Required action :: When you reach the line with "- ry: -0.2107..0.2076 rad" in the data below, begin printing lines exactly, and stop once the line with "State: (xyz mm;" has been printed.

Entries supplied ::
'''

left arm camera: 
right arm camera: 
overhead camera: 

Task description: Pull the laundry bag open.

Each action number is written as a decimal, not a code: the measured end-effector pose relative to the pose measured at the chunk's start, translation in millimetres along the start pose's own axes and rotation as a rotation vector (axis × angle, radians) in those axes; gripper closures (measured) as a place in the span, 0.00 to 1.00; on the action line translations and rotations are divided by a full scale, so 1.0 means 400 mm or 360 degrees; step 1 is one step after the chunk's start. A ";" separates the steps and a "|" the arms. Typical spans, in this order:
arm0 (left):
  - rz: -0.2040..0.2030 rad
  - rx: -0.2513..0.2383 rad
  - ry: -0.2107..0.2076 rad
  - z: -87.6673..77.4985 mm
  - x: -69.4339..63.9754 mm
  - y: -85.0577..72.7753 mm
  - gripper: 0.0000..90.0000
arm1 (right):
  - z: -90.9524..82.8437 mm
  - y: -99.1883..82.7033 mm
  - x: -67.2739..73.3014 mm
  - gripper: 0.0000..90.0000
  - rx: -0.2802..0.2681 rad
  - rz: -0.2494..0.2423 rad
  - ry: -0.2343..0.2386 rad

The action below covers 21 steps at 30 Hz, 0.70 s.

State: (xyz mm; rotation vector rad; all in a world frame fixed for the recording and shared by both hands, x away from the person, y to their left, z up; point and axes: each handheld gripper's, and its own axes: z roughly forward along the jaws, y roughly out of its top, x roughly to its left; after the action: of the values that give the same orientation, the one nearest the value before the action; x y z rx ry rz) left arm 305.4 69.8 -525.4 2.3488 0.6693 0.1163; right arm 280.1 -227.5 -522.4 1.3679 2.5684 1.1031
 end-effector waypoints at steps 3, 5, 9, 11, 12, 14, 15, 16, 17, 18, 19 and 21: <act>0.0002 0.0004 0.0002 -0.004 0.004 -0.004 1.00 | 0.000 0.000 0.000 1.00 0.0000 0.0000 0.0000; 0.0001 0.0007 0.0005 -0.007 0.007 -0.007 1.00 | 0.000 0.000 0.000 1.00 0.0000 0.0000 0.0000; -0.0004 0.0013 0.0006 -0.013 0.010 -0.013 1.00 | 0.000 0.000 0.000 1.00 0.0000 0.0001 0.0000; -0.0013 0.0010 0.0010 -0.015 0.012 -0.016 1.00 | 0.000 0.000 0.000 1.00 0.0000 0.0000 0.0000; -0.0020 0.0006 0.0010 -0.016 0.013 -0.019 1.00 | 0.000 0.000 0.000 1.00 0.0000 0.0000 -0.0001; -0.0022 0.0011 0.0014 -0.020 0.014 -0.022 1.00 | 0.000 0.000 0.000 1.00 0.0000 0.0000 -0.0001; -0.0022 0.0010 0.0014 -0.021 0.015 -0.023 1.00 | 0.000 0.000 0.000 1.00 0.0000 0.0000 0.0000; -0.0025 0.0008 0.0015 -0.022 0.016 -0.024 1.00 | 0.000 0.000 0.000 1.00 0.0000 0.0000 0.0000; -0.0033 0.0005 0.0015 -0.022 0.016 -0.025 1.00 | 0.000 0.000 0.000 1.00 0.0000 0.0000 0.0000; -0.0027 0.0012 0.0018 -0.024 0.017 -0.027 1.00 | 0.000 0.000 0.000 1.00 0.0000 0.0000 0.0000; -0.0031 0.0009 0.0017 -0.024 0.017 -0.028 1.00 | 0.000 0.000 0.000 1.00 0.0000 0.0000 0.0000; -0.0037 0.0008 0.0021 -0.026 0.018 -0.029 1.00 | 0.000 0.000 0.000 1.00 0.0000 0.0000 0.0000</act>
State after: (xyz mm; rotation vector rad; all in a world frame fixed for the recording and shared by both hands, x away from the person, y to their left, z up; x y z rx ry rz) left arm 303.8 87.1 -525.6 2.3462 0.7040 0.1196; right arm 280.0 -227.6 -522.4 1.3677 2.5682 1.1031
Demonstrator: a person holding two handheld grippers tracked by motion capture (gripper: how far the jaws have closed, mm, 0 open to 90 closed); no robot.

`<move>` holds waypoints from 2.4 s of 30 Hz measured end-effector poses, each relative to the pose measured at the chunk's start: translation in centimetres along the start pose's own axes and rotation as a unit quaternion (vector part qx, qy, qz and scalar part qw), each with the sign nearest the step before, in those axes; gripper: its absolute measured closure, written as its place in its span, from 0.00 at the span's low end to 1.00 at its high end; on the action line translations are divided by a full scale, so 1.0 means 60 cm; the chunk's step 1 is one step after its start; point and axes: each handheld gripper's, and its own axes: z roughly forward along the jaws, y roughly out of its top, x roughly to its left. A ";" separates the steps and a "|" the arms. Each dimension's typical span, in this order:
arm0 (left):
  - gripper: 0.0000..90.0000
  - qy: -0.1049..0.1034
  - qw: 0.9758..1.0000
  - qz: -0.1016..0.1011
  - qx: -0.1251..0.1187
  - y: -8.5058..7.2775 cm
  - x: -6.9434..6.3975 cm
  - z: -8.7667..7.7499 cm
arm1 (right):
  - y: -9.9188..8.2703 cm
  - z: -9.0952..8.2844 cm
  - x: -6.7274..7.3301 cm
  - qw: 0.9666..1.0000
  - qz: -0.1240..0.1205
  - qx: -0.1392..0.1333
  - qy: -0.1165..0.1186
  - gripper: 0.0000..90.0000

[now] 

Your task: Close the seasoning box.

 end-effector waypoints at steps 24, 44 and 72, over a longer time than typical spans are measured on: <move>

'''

Response below ::
  - ry: -0.2107..0.2076 rad
  - z: -87.6673..77.4985 mm
  - x: -69.4339..63.9754 mm
  - y: -85.0577..72.7753 mm
  - gripper: 0.0000..90.0000
arm1 (right):
  - z: -90.9524..82.8437 mm
  - y: -99.1883..82.7033 mm
  - x: -67.2739..73.3014 mm
  - gripper: 0.0000..90.0000
  - rx: -0.2802..0.2681 rad
  - rz: -0.2494..0.2423 rad
  - ry: -0.2343..0.2386 rad

The action below covers 21 steps at 30 Hz, 0.70 s.

State: (xyz mm; rotation vector rad; all in a world frame fixed for the recording and shared by both hands, x away from the person, y to their left, z up; point and axes: each handheld gripper's, and its own axes: z roughly forward along the jaws, y roughly out of its top, x roughly to its left; after the action: of the values that give the same orientation, the one nearest the value before the action; x y z rx ry rz) left arm 305.4 69.8 -525.4 2.3488 0.6693 0.1163; right arm 280.1 -227.5 -522.4 1.3679 2.5684 1.1031

The exercise was answered completely.